Problem to work on: From the records below, print exactly the lines starting at the one containing "directive: outline every instance of the printed" and ending at the one containing "directive: outline every instance of the white", ends included, and nothing else.

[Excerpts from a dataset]
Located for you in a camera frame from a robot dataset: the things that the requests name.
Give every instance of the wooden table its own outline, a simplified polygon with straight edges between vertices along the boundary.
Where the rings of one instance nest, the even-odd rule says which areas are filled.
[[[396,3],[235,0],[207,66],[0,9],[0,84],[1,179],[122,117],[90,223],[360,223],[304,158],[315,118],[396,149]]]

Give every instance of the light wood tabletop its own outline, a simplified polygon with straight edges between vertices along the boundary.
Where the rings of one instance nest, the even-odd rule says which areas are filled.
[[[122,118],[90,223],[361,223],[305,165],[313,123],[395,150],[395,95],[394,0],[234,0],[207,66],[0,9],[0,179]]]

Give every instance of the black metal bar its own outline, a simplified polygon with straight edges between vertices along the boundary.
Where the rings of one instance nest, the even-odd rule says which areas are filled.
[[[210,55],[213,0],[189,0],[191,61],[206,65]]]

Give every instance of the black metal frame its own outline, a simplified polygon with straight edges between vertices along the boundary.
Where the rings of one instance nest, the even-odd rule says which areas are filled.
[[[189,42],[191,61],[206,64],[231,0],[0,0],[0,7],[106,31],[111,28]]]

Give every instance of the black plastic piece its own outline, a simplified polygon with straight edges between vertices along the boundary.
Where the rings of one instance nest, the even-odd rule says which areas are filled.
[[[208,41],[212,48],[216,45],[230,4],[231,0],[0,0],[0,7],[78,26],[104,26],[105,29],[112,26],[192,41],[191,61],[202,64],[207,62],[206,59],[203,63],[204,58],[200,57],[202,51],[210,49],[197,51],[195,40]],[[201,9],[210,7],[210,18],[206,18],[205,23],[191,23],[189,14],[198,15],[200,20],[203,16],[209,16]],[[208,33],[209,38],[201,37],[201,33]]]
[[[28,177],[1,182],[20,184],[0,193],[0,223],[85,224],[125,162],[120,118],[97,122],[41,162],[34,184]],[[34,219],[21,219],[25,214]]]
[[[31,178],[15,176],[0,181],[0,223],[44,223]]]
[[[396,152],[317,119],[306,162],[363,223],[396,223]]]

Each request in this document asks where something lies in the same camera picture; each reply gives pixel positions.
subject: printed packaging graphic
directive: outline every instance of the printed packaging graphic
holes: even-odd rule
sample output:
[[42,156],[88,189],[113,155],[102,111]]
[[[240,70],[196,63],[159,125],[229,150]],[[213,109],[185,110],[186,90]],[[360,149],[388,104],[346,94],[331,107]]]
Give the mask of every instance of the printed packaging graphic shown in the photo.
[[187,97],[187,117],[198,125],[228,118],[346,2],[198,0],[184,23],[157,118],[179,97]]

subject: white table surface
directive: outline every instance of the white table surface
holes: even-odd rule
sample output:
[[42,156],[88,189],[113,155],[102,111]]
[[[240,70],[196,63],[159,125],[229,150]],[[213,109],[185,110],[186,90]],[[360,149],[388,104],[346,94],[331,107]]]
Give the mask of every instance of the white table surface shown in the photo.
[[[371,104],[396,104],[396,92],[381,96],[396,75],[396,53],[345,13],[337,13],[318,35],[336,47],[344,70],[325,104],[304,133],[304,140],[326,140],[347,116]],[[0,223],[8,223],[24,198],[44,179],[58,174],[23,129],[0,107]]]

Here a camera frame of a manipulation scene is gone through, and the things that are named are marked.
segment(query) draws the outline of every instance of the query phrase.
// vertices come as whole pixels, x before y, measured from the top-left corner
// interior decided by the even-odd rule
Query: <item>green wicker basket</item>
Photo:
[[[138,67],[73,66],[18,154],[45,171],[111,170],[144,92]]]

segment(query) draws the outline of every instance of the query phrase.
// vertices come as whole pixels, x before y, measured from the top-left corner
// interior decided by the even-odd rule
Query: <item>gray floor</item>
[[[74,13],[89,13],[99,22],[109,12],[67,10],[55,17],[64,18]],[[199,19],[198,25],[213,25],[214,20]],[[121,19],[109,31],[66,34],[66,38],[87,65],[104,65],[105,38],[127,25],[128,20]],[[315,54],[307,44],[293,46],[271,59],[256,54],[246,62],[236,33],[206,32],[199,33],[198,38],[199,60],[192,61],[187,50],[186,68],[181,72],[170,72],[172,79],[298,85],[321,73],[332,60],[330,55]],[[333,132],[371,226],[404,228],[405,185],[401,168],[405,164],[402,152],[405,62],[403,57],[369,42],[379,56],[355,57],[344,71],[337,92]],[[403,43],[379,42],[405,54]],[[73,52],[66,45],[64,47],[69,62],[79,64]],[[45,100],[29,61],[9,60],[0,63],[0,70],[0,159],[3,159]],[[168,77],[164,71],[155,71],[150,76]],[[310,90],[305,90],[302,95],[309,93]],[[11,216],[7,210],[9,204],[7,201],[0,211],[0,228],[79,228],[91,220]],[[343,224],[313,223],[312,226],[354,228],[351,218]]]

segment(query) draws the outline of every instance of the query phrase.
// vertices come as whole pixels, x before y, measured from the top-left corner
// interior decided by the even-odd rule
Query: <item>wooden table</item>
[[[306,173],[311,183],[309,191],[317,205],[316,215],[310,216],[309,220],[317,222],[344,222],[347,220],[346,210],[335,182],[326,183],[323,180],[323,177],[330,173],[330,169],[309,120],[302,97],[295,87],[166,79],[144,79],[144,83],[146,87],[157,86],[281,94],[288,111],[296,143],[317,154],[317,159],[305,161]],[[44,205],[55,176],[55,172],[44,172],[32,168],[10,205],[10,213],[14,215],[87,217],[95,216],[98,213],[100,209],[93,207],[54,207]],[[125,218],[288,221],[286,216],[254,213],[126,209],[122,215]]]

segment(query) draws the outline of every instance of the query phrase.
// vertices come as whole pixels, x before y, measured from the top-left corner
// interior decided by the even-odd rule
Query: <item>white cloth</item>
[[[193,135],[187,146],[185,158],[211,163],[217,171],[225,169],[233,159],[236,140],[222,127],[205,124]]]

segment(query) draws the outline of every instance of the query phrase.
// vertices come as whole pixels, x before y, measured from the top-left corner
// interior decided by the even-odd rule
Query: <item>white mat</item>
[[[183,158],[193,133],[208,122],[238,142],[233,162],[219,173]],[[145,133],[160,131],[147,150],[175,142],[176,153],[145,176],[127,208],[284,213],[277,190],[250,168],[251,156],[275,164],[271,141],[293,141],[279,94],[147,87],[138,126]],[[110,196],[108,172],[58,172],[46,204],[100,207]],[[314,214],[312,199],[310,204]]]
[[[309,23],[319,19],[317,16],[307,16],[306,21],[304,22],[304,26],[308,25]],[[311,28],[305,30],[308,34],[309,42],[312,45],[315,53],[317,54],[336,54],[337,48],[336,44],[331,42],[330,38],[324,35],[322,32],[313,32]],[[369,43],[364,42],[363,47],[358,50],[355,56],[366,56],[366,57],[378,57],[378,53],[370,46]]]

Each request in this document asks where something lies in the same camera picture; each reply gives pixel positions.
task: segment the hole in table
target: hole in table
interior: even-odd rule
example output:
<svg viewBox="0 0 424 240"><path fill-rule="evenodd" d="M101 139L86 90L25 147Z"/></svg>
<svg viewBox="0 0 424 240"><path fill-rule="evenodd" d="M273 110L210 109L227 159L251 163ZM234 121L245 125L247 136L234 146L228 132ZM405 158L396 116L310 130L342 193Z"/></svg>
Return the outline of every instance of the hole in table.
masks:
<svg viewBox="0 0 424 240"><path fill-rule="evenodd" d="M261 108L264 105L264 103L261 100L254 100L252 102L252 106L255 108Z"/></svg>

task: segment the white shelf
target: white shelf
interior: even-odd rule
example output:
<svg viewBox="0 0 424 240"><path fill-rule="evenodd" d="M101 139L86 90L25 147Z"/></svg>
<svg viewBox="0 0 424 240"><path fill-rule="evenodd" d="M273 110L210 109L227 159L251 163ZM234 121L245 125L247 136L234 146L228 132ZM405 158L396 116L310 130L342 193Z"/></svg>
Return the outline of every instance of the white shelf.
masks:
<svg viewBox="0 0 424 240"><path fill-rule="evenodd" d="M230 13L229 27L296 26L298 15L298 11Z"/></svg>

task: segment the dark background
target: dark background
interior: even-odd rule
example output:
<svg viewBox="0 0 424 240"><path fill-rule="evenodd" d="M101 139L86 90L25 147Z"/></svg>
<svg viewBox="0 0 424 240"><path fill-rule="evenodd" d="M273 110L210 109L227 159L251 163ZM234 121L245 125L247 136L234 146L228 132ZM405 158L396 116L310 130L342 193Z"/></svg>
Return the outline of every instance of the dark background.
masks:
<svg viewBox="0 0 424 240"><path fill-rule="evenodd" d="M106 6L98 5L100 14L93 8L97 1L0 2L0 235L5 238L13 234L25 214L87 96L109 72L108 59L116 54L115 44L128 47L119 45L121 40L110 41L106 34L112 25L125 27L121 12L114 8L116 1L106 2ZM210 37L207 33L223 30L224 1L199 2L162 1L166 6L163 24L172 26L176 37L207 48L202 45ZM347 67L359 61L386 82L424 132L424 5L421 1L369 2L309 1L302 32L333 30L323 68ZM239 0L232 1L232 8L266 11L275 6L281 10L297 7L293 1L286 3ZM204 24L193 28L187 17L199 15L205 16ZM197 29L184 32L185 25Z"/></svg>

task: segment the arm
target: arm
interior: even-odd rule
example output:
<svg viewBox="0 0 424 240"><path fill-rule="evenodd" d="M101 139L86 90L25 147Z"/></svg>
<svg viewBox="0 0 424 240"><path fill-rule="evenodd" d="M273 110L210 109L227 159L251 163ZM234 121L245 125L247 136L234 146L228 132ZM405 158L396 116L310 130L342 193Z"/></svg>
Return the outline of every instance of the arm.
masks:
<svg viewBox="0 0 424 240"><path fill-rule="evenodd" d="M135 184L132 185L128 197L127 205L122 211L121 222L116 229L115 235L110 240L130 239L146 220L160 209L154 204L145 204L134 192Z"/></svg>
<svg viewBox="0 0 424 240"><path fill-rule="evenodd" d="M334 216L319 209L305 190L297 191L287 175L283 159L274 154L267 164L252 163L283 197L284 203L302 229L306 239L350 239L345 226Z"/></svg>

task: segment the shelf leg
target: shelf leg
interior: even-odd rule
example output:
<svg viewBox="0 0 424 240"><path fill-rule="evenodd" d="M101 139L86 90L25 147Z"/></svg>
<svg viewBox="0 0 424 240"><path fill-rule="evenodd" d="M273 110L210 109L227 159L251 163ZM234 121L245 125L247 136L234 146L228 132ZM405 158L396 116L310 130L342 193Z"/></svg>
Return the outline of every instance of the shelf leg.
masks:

Exercise output:
directive: outline every instance of the printed packaging graphic
holes: even-odd rule
sample output:
[[42,156],[88,189],[113,155],[102,111]]
[[[240,70],[196,63],[159,125],[229,150]],[[213,109],[185,110],[186,90]],[[360,149],[388,104],[346,94],[331,107]]]
Give the mask of every instance of the printed packaging graphic shown in the photo.
[[187,97],[187,117],[198,125],[228,118],[346,2],[198,0],[184,23],[157,118],[179,97]]

subject: white table surface
directive: outline every instance of the white table surface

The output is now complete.